By Gideon Rubin
By just about every objective measure, the call probably should have come much earlier.
After concluding one of the most distinguished prep pitching careers in San Diego County history, former Torrey Pines High standout Joey DeNato’s name never surfaced on the 2010 amateur draft board.
Three more excellent seasons at Indiana University — which included him pitching a shutout against Louisville in the College World Series — and still, crickets.
The call finally came last month. After a stellar senior year at Indiana that was apparently too much for professional scouts to overlook, the Philadelphia Phillies drafted DeNato in the 19th round.
DeNato was back home eating a California burrito when he got the call.
“It’s definitely very rewarding,” he said. “Every baseball player wants a chance to get drafted and play pro ball. Just the fact that I’m getting a chance is very exciting.”
The Phillies assigned DeNato to its Class A affiliate in the short-season New York-Penn League. He is 1-0 with a 3.68 ERA through his first six appearances (all in relief) with the Williamsport (Penn.) Crosscutters.
DeNato was overlooked by Major League scouts until this year because he lacks the attributes that — fairly or not — Major League scouts believe to be important in determining projectibility.
DeNato is listed as a 5-foot-10 175-pounder, and he doesn’t regularly light up radar guns.
But he has excelled at every level.
He was a high school All-American selection his senior year at Torrey Pines when he went 10-2 with a 1.15 ERA, striking out 97 batters in 73 innings and allowing just 20 walks and 58 hits.
He was 37-9 with a 2.53 ERA in four years at Indiana in which he set school career records for victories, strikeouts (297) and innings pitched (369.1).
He was projected to be drafted after going 10-2 with a 2.52 ERA as a junior.
“Last year I was upset for a little bit (after the draft), but when it didn’t happen I knew I was going back to IU and I loved it there anyway, so it wasn’t that big of a deal for me,” DeNato said. “I felt I had to prove myself someway, somehow, in order to get drafted and achieve my goals and my dreams Every single year I felt I had to get better and better and it finally happened my senior year.”
DeNato forced the issue in a senior campaign in which he put up the same type of eye-popping numbers he regularly did when he was at Torrey Pines.
DeNato finished the year among four players tied for the nation’s lead in victories after going 13-1 with a 1.82 ERA.
He struck out 81 batters allowed 91 hits and 39 walks in 109 innings.
“The stats I put up this past season could not have happened without my teammates,” DeNato insists. “I know that sounds so cliché, but it was easy pitching for Indiana this year. We had the bats, we had the gloves, and we had the bullpen. We had everything this year.”
That DeNato had his best year at Indiana after being snubbed by professional baseball’s selection process for a second time — circumstances that often trigger regression — speaks volumes about DeNato’s character, said Matt Chess, his former coach at Torrey Pines.
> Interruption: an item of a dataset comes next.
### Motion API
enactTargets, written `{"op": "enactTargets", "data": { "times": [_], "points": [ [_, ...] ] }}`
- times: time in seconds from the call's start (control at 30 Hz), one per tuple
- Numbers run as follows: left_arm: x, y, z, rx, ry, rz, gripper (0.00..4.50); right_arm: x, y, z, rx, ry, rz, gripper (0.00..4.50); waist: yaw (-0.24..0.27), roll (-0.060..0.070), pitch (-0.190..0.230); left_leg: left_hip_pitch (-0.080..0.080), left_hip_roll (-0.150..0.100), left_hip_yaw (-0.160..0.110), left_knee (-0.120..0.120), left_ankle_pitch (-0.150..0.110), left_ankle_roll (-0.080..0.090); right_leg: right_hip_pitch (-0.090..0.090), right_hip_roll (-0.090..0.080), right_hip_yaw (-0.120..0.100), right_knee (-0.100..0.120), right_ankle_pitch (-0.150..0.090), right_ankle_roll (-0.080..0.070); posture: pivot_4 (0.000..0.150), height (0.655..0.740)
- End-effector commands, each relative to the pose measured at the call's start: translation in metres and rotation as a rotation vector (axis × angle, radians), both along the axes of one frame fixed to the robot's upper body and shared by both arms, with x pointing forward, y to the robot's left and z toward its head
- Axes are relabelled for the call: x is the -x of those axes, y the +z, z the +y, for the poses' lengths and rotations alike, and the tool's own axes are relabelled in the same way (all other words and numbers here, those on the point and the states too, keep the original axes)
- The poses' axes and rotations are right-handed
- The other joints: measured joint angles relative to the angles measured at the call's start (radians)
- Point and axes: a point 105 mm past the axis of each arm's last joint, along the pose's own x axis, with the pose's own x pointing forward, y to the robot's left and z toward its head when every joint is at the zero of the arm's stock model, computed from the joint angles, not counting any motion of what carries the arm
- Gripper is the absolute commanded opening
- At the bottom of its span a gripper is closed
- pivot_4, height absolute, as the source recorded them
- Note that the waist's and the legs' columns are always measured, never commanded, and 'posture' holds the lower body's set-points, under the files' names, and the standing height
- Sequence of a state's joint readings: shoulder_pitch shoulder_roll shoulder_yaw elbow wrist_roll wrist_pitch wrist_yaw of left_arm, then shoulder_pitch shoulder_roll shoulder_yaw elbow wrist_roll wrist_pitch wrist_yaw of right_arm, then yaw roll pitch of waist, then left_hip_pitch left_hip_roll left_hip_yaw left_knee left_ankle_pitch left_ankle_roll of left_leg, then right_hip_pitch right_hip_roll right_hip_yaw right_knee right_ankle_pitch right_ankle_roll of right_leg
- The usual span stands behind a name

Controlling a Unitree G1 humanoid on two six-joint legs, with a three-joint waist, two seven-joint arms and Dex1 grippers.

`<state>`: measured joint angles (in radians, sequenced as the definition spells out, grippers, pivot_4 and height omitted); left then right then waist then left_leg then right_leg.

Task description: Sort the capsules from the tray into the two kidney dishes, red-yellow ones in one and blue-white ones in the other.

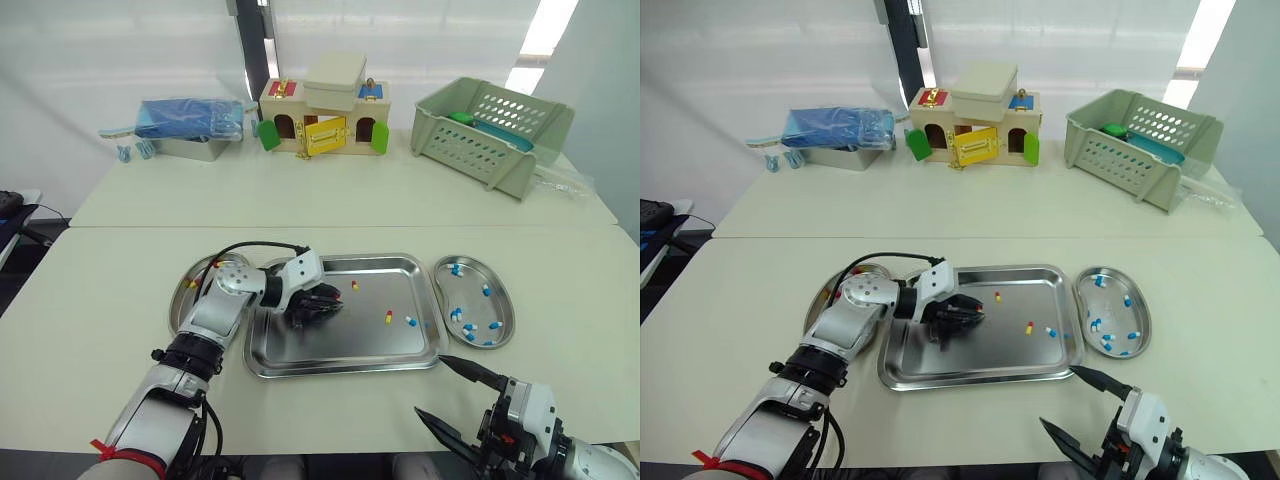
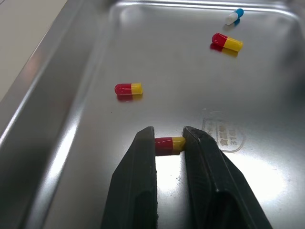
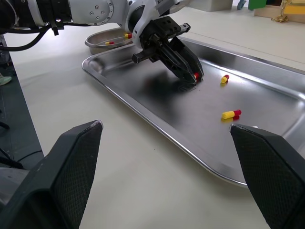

“It doesn’t surprise me at all that, character-wise, Joey would handle it the way he did,” Chess said, “but it also doesn’t surprise me that not only did he handle it well, but that he used that additional year to figure out the game at that level to be a little bit more successful, and to become arguably one of the absolutely best players in the nation this year.”
Chess believes that DeNato deserved to be named a first-team All-American this year. DeNato was named to the third team.
“You can’t tell me he wasn’t one of the 10 best pitchers in the nation this year, but apparently the people who make those lists didn’t see it the same way I did,” Chess said. “His statistics bear that out, and you can ask anybody at IU and anybody in the Big 10 (Conference), I think they’ll agree with that statement.”
The apparent snub wasn’t the first. After his senior year at Torrey Pines, DeNato was the only All-American selection that year who wasn’t drafted.
“I think he’s going to have the last laugh in this,” Chess said. “Don’t be surprised if you see him pitching in a Major League stadium one day. It wouldn’t surprise me at all.
“He’s used to being the little guy, but he’s also used to being the guy who figures out what it takes to be successful and not being defined by that — that’s part of the reason he’s been so successful.”